- Published: 2024-05-09
- Keywords: Computer Science - Artificial Intelligence,Computer Science - Human-Computer Interaction
- URL: http://arxiv.org/abs/2405.08007
- BibTeX: @jonesPeopleCannotDistinguish2024
Reading Status
Abstract
We evaluated 3 systems (ELIZA, GPT-3.5 and GPT-4) in a randomized, controlled, and preregistered Turing test. Human participants had a 5 minute conversation with either a human or an AI, and judged whether or not they thought their interlocutor was human. GPT-4 was judged to be a human 54% of the time, outperforming ELIZA (22%) but lagging behind actual humans (67%). The results provide the first robust empirical demonstration that any artificial system passes an interactive 2-player Turing test. The results have implications for debates around machine intelligence and, more urgently, suggest that deception by current AI systems may go undetected. Analysis of participants’ strategies and reasoning suggests that stylistic and socio-emotional factors play a larger role in passing the Turing test than traditional notions of intelligence.
Twitter Thread
By one of the authors: https://twitter.com/camrobjones/status/1790766472458903926?t=JC3LXH3WnFXNX79DrVisGQ
Notes
Study Overview
The research assesses ELIZA, GPT-3.5, and GPT-4 in a randomized, controlled Turing test. Participants engaged in 5-minute conversations and identified their interlocutors as either human or AI.
Results
- GPT-4 was identified as human 54% of the time.

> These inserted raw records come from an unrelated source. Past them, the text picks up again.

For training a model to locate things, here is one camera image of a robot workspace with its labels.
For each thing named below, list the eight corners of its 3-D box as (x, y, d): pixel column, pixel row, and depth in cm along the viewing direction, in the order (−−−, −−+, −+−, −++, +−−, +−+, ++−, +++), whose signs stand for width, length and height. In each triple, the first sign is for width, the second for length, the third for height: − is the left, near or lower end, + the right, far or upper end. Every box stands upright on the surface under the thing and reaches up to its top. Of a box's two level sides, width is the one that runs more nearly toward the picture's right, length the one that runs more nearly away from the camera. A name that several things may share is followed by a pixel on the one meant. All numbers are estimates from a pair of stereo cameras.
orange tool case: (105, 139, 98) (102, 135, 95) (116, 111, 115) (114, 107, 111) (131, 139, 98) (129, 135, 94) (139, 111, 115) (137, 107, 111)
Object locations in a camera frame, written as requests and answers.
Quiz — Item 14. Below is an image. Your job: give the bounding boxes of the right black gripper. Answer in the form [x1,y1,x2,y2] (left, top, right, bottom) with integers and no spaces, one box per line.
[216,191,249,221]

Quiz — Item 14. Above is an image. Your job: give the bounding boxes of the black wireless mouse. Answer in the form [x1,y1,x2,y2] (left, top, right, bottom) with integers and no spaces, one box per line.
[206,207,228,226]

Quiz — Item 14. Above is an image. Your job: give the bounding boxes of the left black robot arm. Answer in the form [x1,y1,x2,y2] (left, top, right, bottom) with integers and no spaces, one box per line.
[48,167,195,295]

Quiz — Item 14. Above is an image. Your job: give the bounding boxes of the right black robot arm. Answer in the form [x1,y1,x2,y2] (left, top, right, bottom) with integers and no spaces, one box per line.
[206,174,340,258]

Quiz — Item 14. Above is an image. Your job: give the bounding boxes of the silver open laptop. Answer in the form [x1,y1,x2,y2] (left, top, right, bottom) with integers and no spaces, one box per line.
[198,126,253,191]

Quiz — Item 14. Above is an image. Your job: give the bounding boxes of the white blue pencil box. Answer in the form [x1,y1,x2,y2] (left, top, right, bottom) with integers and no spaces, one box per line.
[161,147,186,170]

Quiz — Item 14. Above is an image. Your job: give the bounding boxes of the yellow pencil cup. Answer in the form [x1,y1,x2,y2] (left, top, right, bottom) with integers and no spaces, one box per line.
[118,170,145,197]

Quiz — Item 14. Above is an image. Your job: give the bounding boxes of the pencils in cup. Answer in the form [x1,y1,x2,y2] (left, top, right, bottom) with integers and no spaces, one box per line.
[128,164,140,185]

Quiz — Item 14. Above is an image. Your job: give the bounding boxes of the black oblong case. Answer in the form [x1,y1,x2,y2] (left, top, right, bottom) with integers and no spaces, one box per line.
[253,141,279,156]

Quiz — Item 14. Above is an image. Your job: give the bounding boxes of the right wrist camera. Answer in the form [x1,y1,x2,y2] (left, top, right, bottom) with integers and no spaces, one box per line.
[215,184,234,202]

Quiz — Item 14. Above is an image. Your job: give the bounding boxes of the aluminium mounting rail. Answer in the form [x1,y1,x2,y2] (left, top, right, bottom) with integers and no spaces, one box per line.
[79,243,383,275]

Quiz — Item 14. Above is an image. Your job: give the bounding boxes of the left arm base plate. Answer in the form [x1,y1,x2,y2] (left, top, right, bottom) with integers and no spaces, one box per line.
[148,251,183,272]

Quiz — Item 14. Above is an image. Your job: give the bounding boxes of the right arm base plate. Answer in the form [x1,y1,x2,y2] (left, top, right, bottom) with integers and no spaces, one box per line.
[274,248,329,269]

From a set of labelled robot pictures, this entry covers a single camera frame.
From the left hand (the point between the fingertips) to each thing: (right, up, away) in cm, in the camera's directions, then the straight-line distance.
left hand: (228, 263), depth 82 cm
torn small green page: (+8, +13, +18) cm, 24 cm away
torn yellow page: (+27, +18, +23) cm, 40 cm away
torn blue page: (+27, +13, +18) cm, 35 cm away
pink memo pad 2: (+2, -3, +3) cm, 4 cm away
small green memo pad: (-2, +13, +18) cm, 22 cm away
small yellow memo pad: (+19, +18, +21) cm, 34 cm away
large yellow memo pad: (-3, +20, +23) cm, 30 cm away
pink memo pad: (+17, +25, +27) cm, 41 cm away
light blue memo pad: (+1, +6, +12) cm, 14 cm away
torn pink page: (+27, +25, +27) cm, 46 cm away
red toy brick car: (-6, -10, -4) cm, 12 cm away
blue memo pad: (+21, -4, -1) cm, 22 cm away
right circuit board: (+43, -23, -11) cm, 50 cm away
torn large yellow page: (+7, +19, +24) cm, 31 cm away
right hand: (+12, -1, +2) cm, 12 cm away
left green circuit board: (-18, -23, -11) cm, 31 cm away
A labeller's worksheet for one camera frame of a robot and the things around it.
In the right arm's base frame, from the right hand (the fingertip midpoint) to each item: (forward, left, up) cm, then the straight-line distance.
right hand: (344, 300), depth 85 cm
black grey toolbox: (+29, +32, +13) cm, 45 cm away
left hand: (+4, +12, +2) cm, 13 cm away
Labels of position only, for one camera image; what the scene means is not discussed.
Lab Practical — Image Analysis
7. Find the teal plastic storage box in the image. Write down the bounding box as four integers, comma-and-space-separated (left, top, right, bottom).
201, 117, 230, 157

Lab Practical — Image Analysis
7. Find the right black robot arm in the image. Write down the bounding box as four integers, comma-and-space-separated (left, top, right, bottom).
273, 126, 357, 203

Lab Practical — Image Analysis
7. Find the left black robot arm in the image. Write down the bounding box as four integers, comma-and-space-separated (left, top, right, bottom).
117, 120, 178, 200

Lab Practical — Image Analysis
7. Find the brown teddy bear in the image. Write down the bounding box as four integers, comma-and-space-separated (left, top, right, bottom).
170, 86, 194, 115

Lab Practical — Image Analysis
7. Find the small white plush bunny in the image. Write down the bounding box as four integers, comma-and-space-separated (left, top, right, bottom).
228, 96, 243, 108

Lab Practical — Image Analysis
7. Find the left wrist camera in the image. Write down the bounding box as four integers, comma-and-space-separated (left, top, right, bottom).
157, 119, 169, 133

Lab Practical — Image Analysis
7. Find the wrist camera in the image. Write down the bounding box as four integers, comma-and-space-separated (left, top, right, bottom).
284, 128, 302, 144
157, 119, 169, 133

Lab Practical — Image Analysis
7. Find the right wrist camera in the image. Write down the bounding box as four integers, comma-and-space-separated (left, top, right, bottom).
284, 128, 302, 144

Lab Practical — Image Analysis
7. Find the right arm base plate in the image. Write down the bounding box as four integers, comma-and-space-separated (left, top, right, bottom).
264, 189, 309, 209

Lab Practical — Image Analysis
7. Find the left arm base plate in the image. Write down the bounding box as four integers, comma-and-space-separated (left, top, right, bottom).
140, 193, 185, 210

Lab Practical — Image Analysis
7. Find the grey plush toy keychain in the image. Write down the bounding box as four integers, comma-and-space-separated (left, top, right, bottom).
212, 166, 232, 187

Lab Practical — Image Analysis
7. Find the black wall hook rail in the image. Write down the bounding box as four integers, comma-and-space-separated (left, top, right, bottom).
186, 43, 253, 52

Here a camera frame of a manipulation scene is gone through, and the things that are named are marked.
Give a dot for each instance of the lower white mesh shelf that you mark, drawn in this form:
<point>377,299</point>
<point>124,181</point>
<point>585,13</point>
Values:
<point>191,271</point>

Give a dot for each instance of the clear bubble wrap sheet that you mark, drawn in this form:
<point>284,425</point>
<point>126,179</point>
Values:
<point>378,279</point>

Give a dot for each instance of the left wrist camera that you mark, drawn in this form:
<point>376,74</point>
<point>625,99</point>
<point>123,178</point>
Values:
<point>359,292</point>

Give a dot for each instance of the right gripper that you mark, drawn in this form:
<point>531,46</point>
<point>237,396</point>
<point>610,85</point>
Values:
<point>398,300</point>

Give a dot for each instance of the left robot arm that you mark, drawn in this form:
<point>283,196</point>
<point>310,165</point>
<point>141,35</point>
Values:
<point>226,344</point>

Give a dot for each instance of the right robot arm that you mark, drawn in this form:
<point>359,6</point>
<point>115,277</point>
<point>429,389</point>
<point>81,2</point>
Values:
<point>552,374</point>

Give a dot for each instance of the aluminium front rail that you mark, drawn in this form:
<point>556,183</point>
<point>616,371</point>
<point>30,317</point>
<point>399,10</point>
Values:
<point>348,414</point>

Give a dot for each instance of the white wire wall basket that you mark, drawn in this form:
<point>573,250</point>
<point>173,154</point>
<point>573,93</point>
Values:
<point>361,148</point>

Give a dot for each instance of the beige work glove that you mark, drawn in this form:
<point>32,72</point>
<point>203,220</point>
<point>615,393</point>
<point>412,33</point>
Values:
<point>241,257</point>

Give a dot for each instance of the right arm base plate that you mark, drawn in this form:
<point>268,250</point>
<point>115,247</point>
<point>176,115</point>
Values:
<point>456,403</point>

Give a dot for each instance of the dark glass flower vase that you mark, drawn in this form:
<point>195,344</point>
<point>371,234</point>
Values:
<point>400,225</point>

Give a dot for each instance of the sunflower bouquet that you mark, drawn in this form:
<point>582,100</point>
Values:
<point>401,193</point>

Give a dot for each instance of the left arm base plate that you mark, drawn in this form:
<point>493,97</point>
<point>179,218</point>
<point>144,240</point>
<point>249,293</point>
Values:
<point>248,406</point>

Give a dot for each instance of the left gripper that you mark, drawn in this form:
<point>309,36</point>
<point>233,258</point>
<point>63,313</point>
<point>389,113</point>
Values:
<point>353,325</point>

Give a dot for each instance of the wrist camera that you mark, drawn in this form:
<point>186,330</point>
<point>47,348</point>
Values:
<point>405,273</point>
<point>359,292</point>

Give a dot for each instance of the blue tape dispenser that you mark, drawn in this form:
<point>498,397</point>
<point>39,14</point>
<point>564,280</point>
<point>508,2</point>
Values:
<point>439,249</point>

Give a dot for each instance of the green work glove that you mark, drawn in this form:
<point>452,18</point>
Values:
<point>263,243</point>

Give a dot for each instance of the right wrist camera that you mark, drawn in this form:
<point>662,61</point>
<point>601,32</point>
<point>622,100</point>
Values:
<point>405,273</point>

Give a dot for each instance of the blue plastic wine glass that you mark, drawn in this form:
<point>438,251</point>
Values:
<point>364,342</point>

- ELIZA was identified as human 22% of the time.
- Actual humans were correctly identified 67% of the time.
Implications
These findings highlight GPT-4’s advanced conversational abilities, though it still lags behind actual humans. The study suggests that stylistic and socio-emotional factors are crucial in passing the Turing test.
The figure below shows all the strategies used by participants to identify the AI:
Personal Notes
- I find the method used in the study somewhat unusual and have doubts about the results. It’s relatively easy to distinguish an AI from a human by applying jailbreak techniques or focusing on knowledge areas.
- A language model typically possesses extensive knowledge across various fields, allowing it to respond in multiple languages or provide code, bypassing prompt restrictions easily.
- Querying the model on diverse subjects can reveal its vast knowledge base, which an average human wouldn’t have.
- I have trouble believing these results. The percentages could still be explained by random guessing.
- If these findings are more robust than I think, it indicates a lack of education and practical use of these language models in the general population.
- It always has been easy to bamboozle with “intelligence” stuff: the mechanical turk, Clever Hans, etc.